## [Try it]
Your task is to copy every line below that contains the word "generated".

## [Data supplied]
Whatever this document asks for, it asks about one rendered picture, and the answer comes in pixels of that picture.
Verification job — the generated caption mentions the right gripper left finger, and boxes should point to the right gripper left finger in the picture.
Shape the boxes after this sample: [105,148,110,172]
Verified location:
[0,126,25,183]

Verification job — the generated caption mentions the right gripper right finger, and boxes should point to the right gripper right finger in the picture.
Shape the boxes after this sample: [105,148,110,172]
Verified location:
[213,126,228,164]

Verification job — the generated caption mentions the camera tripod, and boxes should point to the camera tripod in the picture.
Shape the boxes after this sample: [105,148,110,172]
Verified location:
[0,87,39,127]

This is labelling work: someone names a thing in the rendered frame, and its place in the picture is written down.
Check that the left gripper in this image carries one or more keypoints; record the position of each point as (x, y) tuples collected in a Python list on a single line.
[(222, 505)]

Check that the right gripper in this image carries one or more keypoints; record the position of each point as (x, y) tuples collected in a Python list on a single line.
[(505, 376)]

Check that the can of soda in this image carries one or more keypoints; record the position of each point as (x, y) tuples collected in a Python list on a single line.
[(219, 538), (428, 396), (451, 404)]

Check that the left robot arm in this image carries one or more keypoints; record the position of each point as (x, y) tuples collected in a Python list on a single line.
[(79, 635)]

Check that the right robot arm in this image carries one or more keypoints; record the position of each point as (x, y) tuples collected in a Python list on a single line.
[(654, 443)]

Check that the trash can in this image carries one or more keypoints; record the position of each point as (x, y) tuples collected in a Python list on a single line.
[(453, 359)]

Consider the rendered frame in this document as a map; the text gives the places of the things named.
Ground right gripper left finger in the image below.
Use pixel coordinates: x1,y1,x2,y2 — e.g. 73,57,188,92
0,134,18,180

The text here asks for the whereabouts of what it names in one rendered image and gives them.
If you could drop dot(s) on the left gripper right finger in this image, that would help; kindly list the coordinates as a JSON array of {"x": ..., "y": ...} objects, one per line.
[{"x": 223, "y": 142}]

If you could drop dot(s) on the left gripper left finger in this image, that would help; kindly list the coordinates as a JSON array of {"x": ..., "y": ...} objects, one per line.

## [Solution for this exercise]
Verification job — the generated caption mentions the right gripper left finger, and boxes should point to the right gripper left finger in the picture.
Verification job — the generated caption mentions the right gripper right finger, and boxes should point to the right gripper right finger in the picture.
Verification job — the generated caption mentions the camera tripod, and boxes should point to the camera tripod in the picture.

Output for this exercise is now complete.